Старца Малафея с его губатым отроком в шияновских палестинах водворили два какие-то каменщика. Эти люди приходили осматривать помещение с большими предосторожностями. О цене помещения для старца они говорили с барышней, которая ведала домовые счеты, а потом беседовали с Кесарем Степановичем о чем-то гораздо более важном.
Это тогда заинтересовало всех близких людей.
Каменщики были люди вида очень степенного и внушительного, притом со всеми признаками самого высокопробного русского благочестия: челочки на лобиках у них были подстрижены, а на маковках в честь Господню гуменца пробриты; говор тихий, а взгляд умеренный и «поникновенный».
О деньгах за квартиру для старца и его отрока раскольники не спорили. Очевидно, это было для них последним делом, а главное было то, о чем говорено с Кесарем Степановичем.
Он их «исповедовал во всех догматах» их веры и – надо ему отдать честь – пришел к заключениям весьма правильным и для этих добрых людей благоприятным.
На наши расспросы: что это за необыкновенные люди, он нам с чисто военною краткостию отвечал:
– Люди прекрасные и дураки.
Результатом такого быстрого, но правильного определения было то, что злосчастные раскольники получили разрешение устраиваться в подлежащем отделении «шияновских нужников», а квартальный-классик в следующую же ночь произвел над крышею отданного им помещения надлежащие антикварные поправки.
Под старца была занята довольно обширная, но весьма убогая хоромина – впрочем, в самом излюбленном раскольничьем вкусе. Это была низенькая полудеревянная-полумазанная, совершенно отдельная хибара. Она стояла где-то на задворке и была ниоткуда не видима. Точно она здесь нарочно построена в таком сокрытии, чтобы править в ней нелегальные богомольства.

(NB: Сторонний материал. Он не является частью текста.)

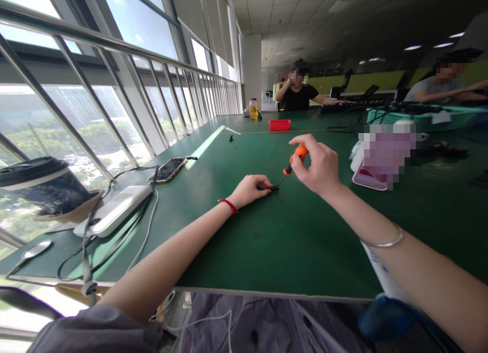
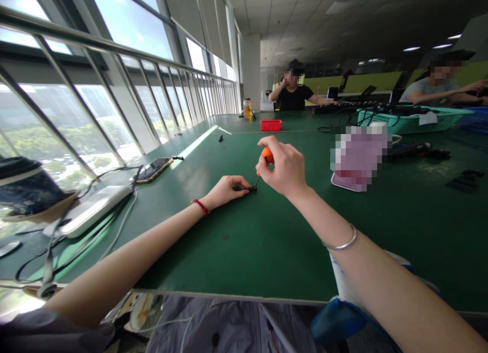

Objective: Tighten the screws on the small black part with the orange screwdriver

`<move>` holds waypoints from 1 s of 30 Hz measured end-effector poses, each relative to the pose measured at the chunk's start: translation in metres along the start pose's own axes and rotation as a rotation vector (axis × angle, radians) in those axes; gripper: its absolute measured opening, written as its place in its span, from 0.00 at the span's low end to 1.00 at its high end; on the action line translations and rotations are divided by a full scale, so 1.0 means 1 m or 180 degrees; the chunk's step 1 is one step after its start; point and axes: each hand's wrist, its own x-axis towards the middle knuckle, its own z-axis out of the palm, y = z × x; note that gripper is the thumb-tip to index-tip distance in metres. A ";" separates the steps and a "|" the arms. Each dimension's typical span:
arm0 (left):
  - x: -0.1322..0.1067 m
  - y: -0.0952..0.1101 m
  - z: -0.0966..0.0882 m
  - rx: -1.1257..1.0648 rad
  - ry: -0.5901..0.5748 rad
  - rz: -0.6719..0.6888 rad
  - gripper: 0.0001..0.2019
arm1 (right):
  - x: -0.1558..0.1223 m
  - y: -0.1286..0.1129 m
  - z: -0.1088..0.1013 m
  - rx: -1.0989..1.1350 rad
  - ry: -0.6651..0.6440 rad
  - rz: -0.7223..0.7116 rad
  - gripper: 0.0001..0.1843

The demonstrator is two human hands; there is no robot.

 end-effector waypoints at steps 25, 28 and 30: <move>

Чтобы добраться до этого, буквально сказать, молитвенного хлева, надо было пройти один двор, потом другой, потом завернуть еще во дворик, потом пролезть в закоулочек и оттуда пройти через дверь с блочком в дровяную закуточку. В этой закуточке был сквозной ход еще на особый маленький дворишко, весь закрытый пупом поднявшеюся высокою навозною кучею, за которою по сторонам ничего не видно. Куча была так высока, что закрывала торчавшую из ее средины высокую шелковицу или рябину почти по самые ветви.
Хатина имела три окна, и все они в ряд выходили на упомянутую навозную кучу, или, лучше сказать, навозный холм. При хате имелись дощатые сени, над дверями которых новые наемщики тотчас же по водворении водрузили небольшой медный литой крест из тех, что называют «корсунчиками».
С другой стороны на кучу выходило еще одно маленькое окно. Это принадлежало другому, тоже секретному помещению, в которое входили со второго двора. Тут жили две или три «старицы», к которым ходили молиться раскольники иного согласия – «тропарники», то есть певшие тропарь: «Спаси, Господи, люди твоя». Я в тогдашнее время плохо понимал о расколе и не интересовался им, но как теперь соображаю, то это, должно быть, были поморцы, которые издавна уже «к тропарю склонялись».
Молитвенная хата, занятая под старца Малафея, до настоящего найма имела другие назначения: она была когда-то банею, потом птичною, «индеечной разводкою», то есть в ней сиживали на гнездах индейки-наседки, а теперь, наконец, в ней поселился святой муж и учредилась «моленна», в знак чего над притолками ее дощатых сеней и утвержден был медный «корсунчик».
В противоположность большинству всех помещений шияновского подворья, эта хата была необыкновенно теплая.
Старца Малахию каменщики привезли поздним вечером на парных деревенских санях и прямо привели его во храмину и заключили там на безысходное житье.
Убранства хате никакого не полагалось, а что было необходимо, то сами же прихожане устроили без всякой посторонней помощи.
Мы ее однажды осматривали через окно, при посредстве отрока Гиезия, в те часы, когда Малафей Пимыч, утомясь в жаркий день, «держал опочив» в сеничках. По одной стене горенки тянулись в два тябла старинные иконы, перед которыми стоял аналой с поклонною «рогозинкою», в угле простой деревянный стол и пред ним скамья, а в другом угле две скамьи, поставленные рядом. В одном конце этих скамеек был положен толстый березовый обрубок, покрытый обрывками старой крестьянской свиты.